Exercise: Each record is to be transcribed in full and exactly.

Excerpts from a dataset

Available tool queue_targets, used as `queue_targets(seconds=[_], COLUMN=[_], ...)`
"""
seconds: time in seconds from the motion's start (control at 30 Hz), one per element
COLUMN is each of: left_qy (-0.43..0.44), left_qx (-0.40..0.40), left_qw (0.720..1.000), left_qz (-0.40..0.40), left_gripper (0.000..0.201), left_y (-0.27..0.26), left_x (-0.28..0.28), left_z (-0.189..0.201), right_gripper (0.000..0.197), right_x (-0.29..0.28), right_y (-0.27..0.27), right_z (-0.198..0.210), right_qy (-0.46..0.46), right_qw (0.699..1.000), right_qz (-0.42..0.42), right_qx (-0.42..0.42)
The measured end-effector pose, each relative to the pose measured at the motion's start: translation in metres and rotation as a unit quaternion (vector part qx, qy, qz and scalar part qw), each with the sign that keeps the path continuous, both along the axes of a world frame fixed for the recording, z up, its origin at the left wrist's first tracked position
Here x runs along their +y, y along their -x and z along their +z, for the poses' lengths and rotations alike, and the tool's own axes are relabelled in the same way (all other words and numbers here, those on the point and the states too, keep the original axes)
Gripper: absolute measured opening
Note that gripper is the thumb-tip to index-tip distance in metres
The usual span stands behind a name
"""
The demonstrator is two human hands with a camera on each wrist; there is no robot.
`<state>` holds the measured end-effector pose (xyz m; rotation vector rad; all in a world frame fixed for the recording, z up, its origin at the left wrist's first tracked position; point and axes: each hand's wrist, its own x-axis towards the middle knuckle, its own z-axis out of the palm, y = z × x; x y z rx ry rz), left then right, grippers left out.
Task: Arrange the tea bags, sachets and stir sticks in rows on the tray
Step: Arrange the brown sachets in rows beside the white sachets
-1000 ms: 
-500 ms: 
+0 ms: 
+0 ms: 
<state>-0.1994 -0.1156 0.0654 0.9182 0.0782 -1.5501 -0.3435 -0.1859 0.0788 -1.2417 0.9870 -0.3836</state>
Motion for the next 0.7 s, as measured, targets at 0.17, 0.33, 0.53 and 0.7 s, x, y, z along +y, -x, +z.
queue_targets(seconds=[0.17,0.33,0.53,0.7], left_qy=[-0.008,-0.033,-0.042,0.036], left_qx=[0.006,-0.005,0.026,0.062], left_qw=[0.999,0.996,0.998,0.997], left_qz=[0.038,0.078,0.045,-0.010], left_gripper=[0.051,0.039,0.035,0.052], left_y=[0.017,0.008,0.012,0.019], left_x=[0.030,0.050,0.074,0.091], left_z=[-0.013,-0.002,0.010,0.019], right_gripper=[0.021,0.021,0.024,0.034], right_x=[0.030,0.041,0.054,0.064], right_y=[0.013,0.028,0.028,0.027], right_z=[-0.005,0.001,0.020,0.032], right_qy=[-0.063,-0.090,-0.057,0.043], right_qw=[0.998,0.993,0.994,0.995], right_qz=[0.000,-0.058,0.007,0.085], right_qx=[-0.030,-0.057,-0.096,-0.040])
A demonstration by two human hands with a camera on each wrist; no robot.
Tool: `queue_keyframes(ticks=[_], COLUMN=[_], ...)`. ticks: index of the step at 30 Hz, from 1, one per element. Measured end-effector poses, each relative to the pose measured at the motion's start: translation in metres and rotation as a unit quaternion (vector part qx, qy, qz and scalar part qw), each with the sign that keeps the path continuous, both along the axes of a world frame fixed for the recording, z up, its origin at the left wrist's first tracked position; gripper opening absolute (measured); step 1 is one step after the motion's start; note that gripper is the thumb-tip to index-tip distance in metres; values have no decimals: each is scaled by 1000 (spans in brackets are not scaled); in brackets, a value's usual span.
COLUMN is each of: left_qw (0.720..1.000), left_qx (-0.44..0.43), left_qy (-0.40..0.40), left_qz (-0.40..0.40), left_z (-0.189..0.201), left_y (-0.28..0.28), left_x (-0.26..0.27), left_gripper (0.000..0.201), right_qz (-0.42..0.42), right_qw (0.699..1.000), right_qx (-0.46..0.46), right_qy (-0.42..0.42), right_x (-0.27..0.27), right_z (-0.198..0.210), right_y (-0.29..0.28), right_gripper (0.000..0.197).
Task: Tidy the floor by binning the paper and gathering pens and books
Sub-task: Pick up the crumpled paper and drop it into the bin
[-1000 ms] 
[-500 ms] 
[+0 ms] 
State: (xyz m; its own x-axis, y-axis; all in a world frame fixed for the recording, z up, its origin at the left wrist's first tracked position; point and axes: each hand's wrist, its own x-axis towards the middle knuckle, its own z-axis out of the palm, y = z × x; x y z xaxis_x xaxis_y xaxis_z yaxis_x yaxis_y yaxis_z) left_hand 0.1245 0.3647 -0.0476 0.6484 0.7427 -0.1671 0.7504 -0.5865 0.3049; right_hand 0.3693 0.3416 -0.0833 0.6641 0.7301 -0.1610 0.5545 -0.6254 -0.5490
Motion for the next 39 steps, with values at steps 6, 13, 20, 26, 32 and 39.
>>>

Solution to the exercise:
Available tool queue_targets, used as `queue_targets(seconds=[_], COLUMN=[_], ...)`
"""
seconds: time in seconds from the motion's start (control at 30 Hz), one per element
COLUMN is each of: left_qy (-0.43..0.44), left_qx (-0.40..0.40), left_qw (0.720..1.000), left_qz (-0.40..0.40), left_gripper (0.000..0.201), left_y (-0.27..0.26), left_x (-0.28..0.28), left_z (-0.189..0.201), right_gripper (0.000..0.197), right_x (-0.29..0.28), right_y (-0.27..0.27), right_z (-0.198..0.210), right_qy (-0.46..0.46), right_qw (0.699..1.000), right_qz (-0.42..0.42), right_qx (-0.42..0.42)
The measured end-effector pose, each relative to the pose measured at the motion's start: translation in metres and rotation as a unit quaternion (vector part qx, qy, qz and scalar part qw), each with the sign that keeps the path continuous, both along the axes of a world frame fixed for the recording, z up, its origin at the left wrist's first tracked position
Here x runs along their +y, y along their -x and z along their +z, for the poses' lengths and rotations alike, and the tool's own axes are relabelled in the same way (all other words and numbers here, those on the point and the states too, keep the original axes)
Gripper: absolute measured opening
Note that gripper is the thumb-tip to index-tip distance in metres
The usual span stands behind a name
"""
The demonstrator is two human hands with a camera on each wrist; there is no robot.
`<state>` holds the measured end-effector pose (xyz m; rotation vector rad; all in a world frame fixed for the recording, z up, its origin at the left wrist's first tracked position; point and axes: each hand's wrist, its own x-axis towards the middle knuckle, its own z-axis out of the palm, y = z × x; x y z rx ry rz), left then right, grippers left out.
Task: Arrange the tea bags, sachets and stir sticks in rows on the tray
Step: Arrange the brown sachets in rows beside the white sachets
-1000 ms: 
-500 ms: 
+0 ms: 
+0 ms: 
<state>-0.1994 -0.1156 0.0654 0.9182 0.0782 -1.5501 -0.3435 -0.1859 0.0788 -1.2417 0.9870 -0.3836</state>
Motion for the next 0.7 s, as measured, targets at 0.17, 0.33, 0.53 and 0.7 s, x, y, z along +y, -x, +z.
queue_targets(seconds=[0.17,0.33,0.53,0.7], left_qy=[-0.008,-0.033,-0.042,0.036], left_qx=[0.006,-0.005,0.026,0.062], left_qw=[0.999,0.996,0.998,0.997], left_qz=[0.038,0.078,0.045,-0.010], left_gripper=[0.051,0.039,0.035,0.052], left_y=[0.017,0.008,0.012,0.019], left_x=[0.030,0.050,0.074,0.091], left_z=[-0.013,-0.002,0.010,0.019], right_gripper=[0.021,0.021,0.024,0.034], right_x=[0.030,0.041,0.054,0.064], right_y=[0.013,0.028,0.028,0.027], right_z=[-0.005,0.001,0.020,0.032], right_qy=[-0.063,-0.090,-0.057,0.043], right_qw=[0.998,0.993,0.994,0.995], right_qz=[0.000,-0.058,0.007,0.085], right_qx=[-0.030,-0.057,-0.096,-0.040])
A demonstration by two human hands with a camera on each wrist; no robot.
Tool: `queue_keyframes(ticks=[_], COLUMN=[_], ...)`. ticks: index of the step at 30 Hz, from 1, one per element. Measured end-effector poses, each relative to the pose measured at the motion's start: translation in metres and rotation as a unit quaternion (vector part qx, qy, qz and scalar part qw), each with the sign that keeps the path continuous, both along the axes of a world frame fixed for the recording, z up, its origin at the left wrist's first tracked position; gripper opening absolute (measured); step 1 is one step after the motion's start; note that gripper is the thumb-tip to index-tip distance in metres; values have no decimals: each is scaled by 1000 (spans in brackets are not scaled); in brackets, a value's usual span.
COLUMN is each of: left_qw (0.720..1.000), left_qx (-0.44..0.43), left_qy (-0.40..0.40), left_qz (-0.40..0.40), left_z (-0.189..0.201), left_y (-0.28..0.28), left_x (-0.26..0.27), left_gripper (0.000..0.201), right_qz (-0.42..0.42), right_qw (0.699..1.000), right_qx (-0.46..0.46), right_qy (-0.42..0.42), right_x (-0.27..0.27), right_z (-0.198..0.210), right_y (-0.29..0.28), right_gripper (0.000..0.197).
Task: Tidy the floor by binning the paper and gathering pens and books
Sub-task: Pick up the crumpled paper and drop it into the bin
[-1000 ms] 
[-500 ms] 
[+0 ms] 
State: (xyz m; its own x-axis, y-axis; all in a world frame fixed for the recording, z up, its origin at the left wrist's first tracked position; point and axes: each hand's wrist, its own x-axis towards the middle knuckle, its own z-axis out of the palm, y = z × x; x y z xaxis_x xaxis_y xaxis_z yaxis_x yaxis_y yaxis_z) left_hand 0.1245 0.3647 -0.0476 0.6484 0.7427 -0.1671 0.7504 -0.5865 0.3049; right_hand 0.3693 0.3416 -0.0833 0.6641 0.7301 -0.1610 0.5545 -0.6254 -0.5490
Motion for the next 39 steps, with values at steps 6, 13, 20, 26, 32 and 39.
>>>

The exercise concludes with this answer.